Towards A More Effective Bidirectional LSTM-based Learning Model for Human-Bacterium Protein-Protein Interactions

The identification of protein-protein interaction (PPI) is one of the most important tasks to understand the biological functions and disease mechanisms. Although numerous databases of biological interactions have been published in debt to advanced high-throughput technology, the study of inter-species protein-protein interactions, especially between human and bacterium pathogens, remains an active yet challenging topic to harness computational models tackling the complex analysis and prediction tasks. In this paper, we comprehensively revisit the prediction task of human-bacterium protein-protein interactions (HB-PPI), which is a first ever endeavour to report an empirical evaluation in learning and predicting HB-PPI based on machine learning models. Firstly, we summarise the literature review of human-bacterium interaction (HBI) study, meanwhile a vast number of databases published in the last decades are carefully examined.
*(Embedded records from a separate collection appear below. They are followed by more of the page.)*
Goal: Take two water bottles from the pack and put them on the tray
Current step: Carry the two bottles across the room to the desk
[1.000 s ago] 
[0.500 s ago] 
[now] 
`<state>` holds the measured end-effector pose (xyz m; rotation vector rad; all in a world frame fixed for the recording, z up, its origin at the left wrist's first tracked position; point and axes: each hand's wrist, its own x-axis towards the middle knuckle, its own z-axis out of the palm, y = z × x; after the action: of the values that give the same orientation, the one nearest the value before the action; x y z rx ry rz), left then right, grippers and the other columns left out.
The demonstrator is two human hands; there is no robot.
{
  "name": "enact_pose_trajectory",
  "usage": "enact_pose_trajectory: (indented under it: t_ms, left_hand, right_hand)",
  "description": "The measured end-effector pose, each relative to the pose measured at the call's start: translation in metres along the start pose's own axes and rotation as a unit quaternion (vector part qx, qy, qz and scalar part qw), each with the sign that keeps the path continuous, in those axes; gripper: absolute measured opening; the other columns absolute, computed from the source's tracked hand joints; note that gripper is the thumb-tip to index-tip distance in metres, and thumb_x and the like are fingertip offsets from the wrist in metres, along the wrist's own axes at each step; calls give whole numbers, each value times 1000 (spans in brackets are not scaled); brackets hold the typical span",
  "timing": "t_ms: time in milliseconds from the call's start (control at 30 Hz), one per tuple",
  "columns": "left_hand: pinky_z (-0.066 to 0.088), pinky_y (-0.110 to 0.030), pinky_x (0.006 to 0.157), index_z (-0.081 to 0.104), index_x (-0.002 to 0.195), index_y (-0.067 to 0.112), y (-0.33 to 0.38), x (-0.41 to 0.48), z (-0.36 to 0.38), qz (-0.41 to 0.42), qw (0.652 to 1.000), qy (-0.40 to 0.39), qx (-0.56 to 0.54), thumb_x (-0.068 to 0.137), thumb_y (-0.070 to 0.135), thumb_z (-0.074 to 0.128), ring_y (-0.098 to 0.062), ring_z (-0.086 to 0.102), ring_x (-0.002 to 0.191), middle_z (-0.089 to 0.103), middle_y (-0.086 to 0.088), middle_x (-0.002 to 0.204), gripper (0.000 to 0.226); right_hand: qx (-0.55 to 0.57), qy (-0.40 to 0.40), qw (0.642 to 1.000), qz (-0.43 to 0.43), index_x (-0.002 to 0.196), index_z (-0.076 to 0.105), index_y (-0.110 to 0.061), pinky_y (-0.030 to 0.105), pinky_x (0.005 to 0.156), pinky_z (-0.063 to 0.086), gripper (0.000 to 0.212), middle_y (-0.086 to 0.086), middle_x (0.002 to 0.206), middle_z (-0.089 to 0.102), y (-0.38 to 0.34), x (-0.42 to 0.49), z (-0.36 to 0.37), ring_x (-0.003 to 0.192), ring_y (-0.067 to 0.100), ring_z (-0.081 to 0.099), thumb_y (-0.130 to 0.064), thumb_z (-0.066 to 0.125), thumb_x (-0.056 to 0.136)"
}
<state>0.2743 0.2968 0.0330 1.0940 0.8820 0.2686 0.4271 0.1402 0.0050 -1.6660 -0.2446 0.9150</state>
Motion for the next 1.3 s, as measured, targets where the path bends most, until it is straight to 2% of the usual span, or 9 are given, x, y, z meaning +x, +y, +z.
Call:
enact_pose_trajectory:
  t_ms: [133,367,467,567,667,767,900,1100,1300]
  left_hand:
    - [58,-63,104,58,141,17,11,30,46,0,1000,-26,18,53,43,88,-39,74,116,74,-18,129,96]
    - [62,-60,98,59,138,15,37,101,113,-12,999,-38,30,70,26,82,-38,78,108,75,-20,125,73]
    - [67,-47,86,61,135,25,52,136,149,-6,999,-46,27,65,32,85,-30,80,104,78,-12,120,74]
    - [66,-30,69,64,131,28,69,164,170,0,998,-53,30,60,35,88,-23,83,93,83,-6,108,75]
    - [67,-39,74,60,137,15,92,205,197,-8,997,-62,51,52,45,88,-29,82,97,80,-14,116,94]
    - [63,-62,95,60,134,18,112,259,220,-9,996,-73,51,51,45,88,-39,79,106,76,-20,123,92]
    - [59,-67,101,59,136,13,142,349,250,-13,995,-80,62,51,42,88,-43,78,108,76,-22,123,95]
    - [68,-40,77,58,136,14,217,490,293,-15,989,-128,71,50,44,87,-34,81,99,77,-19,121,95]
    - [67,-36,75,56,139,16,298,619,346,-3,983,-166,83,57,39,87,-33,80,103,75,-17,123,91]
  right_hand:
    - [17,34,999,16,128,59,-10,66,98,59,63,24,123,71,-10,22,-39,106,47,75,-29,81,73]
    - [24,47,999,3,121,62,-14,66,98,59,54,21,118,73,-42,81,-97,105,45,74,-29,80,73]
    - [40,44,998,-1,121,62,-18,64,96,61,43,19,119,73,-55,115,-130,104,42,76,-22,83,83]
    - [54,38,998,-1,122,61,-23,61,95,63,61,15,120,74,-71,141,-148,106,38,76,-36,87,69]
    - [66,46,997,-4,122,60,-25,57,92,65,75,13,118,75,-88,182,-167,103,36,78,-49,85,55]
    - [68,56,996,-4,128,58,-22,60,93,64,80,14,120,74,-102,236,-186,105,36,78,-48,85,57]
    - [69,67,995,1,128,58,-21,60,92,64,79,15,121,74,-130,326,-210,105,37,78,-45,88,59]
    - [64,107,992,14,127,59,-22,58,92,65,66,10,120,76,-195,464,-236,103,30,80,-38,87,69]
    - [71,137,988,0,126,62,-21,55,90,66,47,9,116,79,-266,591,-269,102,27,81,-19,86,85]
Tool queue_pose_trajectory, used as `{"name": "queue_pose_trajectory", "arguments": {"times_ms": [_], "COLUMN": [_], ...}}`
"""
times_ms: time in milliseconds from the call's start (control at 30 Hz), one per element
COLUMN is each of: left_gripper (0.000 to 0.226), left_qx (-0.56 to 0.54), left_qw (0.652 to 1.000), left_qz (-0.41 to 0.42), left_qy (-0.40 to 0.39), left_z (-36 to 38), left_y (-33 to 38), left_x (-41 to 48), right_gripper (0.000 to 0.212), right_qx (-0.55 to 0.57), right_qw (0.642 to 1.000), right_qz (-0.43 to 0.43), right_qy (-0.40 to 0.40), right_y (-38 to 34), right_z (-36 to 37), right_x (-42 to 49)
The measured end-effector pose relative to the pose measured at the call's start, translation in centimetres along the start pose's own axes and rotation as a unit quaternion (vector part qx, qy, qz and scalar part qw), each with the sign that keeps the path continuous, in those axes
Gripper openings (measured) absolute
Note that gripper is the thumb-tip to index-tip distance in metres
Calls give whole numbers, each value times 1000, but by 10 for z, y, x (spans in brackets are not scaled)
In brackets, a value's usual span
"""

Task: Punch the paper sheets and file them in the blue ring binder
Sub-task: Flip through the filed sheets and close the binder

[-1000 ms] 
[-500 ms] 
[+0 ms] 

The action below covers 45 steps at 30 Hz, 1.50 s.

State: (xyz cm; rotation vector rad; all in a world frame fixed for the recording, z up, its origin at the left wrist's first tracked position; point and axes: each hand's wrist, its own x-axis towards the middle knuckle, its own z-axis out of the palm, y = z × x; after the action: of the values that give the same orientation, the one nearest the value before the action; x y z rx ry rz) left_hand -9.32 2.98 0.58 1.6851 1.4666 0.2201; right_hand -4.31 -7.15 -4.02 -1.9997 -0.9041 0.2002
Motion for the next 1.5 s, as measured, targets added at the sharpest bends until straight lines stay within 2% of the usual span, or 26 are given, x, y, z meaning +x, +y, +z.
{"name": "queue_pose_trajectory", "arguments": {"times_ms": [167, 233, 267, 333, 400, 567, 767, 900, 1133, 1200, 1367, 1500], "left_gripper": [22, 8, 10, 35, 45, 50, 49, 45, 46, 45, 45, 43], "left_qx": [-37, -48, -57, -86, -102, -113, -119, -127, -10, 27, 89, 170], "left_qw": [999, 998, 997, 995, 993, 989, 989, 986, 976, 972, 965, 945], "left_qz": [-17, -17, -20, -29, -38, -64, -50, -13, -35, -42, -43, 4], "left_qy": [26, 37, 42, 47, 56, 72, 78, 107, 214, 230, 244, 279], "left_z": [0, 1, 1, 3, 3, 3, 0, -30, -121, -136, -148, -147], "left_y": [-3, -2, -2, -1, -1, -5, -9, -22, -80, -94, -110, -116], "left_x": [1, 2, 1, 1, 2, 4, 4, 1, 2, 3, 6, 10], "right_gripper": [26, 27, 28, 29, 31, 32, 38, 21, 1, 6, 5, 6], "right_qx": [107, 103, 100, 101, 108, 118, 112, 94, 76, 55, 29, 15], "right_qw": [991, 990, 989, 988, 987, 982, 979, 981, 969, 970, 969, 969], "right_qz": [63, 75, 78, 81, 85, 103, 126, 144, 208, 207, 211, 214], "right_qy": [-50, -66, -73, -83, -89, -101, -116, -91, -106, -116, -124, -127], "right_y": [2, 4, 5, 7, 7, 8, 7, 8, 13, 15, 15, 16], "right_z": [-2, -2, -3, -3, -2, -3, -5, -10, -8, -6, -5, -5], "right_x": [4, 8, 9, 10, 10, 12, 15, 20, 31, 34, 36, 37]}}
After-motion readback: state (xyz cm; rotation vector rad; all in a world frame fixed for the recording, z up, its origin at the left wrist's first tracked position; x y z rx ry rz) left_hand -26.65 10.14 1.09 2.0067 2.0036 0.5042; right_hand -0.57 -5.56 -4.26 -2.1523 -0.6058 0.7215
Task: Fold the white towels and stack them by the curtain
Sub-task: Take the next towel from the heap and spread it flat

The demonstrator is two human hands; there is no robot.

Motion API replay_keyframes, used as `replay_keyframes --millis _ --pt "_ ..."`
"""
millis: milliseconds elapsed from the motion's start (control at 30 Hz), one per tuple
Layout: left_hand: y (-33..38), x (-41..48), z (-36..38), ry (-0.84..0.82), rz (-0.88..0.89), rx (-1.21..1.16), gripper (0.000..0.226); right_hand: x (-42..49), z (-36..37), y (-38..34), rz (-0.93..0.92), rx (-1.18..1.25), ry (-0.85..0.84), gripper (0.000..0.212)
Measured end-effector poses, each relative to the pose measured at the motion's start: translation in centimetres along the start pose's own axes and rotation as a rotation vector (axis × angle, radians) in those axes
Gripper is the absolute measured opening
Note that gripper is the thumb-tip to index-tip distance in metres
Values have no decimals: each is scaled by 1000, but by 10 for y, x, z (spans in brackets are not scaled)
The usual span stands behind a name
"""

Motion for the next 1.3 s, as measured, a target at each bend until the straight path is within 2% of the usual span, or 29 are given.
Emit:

Secondly, a broader and deeper experimental framework is designed for HB-PPI prediction task, which explores a variety of feature representation algorithms and different computational models to learn from the curated HB-PPI dataset and perform predictions. Furthermore, a bidirectional LSTM-based model is proposed for the prediction task, which demonstrates a more effective performance in comparison with the others. Finally, opportunities for improving the performance and robustness of machine learning models for HP-PPI prediction are also discussed, laying a foundation for future work.